◆ Task description: Set out exactly every line of the entries below, starting at the line that holds "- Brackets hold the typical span" and stopping after the line that holds "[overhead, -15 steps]".

** Input data follows **

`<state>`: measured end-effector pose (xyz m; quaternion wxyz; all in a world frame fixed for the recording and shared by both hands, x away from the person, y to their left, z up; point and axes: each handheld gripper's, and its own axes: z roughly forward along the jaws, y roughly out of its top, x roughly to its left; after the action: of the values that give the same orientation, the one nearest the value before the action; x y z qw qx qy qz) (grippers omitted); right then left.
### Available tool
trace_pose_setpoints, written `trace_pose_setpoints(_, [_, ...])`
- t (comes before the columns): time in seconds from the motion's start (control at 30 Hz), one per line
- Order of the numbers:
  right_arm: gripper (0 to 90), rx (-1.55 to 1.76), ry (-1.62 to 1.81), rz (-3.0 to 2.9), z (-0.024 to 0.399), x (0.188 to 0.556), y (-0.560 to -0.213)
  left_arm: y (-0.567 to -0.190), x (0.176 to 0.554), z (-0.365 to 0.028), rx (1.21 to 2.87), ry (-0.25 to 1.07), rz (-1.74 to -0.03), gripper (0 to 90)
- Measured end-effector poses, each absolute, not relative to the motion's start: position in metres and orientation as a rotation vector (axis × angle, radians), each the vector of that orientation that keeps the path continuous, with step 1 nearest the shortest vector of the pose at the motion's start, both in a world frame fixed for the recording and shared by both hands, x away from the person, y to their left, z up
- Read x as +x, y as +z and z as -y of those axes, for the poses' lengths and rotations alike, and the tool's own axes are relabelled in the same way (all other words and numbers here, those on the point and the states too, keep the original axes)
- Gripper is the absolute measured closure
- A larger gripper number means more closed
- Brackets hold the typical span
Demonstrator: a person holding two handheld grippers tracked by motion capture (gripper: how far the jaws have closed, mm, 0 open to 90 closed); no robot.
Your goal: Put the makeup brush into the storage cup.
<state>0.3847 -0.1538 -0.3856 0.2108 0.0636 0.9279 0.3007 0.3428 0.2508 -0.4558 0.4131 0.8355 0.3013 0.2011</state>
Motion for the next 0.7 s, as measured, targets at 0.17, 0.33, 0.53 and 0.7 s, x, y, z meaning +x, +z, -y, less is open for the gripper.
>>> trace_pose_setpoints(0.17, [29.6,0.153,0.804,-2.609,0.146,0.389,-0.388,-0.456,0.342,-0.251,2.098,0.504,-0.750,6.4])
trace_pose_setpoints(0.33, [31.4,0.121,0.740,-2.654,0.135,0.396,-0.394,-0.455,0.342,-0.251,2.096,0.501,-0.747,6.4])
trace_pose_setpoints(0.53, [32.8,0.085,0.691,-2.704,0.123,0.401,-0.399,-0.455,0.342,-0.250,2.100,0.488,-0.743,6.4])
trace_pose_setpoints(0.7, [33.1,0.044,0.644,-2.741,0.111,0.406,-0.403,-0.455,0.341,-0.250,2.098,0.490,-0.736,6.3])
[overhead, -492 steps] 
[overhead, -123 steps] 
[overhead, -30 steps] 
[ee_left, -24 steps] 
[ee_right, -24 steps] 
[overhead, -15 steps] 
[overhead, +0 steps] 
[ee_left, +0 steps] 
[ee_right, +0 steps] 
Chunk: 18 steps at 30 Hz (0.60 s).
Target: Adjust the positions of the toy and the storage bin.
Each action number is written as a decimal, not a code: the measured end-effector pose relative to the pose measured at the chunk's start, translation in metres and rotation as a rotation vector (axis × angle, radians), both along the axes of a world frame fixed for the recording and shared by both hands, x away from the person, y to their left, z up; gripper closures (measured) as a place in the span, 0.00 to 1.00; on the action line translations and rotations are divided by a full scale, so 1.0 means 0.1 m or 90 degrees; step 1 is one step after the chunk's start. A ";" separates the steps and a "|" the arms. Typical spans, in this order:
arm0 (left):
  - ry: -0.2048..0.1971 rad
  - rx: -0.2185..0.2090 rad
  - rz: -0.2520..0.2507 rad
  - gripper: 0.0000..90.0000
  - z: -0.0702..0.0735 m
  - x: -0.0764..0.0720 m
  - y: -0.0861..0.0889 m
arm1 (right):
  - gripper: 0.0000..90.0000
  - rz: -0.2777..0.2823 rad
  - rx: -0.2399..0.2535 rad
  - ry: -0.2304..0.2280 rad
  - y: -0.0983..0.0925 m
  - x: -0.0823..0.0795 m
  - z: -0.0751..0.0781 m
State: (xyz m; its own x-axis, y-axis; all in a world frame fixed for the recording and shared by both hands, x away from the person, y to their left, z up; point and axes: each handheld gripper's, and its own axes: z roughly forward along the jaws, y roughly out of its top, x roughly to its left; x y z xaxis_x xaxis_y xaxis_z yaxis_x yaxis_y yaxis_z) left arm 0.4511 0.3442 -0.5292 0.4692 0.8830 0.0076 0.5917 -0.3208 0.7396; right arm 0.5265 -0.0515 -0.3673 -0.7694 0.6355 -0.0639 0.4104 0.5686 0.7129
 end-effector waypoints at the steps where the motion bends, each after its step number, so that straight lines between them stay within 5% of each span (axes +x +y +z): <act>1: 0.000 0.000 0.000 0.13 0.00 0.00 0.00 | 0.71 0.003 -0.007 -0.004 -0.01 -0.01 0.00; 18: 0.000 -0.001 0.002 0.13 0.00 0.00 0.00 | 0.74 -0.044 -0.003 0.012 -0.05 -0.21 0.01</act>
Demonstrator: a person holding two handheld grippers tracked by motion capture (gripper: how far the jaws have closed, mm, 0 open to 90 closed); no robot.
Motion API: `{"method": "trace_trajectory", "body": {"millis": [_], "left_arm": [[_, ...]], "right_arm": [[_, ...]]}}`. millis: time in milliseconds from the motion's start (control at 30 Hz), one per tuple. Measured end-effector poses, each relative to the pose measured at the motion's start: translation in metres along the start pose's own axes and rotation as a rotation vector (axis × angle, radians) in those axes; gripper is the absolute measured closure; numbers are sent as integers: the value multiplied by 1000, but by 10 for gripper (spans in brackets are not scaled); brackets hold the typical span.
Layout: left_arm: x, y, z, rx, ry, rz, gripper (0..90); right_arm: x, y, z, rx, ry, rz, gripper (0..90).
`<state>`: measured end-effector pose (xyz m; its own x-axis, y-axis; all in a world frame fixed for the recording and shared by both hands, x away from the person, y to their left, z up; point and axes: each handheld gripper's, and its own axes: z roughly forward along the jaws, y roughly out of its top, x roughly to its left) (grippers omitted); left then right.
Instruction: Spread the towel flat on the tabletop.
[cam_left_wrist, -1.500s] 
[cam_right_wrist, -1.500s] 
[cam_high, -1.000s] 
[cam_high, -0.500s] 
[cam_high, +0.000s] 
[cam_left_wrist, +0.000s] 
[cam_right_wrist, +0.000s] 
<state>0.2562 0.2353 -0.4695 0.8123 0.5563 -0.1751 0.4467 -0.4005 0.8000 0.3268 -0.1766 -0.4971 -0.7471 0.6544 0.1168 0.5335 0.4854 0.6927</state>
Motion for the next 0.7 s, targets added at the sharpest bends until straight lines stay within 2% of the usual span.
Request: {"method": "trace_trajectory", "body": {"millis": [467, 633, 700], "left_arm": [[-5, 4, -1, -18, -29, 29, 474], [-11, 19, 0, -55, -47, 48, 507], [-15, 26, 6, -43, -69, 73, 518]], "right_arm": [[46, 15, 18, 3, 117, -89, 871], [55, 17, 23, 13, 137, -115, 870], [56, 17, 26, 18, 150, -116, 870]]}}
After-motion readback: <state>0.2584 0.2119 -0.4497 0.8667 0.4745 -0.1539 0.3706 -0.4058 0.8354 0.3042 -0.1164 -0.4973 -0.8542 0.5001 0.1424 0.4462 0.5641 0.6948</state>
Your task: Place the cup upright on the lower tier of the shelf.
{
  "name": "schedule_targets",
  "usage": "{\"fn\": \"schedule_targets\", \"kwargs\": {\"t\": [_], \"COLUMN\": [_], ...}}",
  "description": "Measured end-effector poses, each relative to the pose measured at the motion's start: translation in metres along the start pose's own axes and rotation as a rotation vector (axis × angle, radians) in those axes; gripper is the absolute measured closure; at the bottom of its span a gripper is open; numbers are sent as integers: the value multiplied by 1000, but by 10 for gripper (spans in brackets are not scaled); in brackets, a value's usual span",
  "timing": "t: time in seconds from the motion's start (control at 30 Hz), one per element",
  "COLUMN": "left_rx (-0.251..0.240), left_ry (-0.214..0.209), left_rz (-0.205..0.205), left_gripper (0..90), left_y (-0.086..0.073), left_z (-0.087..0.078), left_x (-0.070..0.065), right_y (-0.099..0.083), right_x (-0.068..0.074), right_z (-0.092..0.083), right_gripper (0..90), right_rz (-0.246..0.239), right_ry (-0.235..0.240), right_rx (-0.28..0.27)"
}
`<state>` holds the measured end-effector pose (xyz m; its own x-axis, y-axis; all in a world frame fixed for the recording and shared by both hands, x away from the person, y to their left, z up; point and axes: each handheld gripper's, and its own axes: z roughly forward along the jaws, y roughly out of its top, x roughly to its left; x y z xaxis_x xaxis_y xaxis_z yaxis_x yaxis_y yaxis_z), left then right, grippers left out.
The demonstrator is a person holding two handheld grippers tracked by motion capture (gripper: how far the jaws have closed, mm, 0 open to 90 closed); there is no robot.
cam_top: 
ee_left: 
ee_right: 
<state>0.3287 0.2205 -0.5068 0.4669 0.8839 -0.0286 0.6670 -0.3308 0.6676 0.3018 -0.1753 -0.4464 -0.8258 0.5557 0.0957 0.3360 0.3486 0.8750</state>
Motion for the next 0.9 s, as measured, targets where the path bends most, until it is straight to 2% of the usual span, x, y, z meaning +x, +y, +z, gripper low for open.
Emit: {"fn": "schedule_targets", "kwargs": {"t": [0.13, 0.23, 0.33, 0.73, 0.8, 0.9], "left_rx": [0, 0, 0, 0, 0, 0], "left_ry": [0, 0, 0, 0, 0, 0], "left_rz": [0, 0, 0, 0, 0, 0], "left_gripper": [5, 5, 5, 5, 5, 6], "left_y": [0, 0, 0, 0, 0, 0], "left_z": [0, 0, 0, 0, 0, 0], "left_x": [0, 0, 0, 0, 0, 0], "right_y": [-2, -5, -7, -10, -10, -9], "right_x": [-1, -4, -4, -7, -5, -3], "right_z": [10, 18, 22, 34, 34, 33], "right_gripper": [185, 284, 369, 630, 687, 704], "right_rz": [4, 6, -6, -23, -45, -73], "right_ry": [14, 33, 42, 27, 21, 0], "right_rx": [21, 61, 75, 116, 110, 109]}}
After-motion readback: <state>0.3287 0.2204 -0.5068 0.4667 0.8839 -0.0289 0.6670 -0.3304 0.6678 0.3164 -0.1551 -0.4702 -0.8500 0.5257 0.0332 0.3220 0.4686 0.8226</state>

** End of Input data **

◆ Answer box:
- Brackets hold the typical span
Demonstrator: a person holding two handheld grippers tracked by motion capture (gripper: how far the jaws have closed, mm, 0 open to 90 closed); no robot.
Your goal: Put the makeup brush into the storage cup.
<state>0.3847 -0.1538 -0.3856 0.2108 0.0636 0.9279 0.3007 0.3428 0.2508 -0.4558 0.4131 0.8355 0.3013 0.2011</state>
Motion for the next 0.7 s, as measured, targets at 0.17, 0.33, 0.53 and 0.7 s, x, y, z meaning +x, +z, -y, less is open for the gripper.
>>> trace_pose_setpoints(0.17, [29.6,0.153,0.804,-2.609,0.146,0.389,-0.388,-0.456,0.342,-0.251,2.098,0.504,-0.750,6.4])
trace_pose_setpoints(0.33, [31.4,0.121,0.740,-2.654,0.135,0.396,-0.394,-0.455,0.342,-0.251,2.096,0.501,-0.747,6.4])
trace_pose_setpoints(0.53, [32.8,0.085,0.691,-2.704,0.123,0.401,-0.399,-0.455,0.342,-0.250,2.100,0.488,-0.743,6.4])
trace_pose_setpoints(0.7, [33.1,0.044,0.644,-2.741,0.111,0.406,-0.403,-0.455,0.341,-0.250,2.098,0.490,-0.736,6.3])
[overhead, -492 steps] 
[overhead, -123 steps] 
[overhead, -30 steps] 
[ee_left, -24 steps] 
[ee_right, -24 steps] 
[overhead, -15 steps] 

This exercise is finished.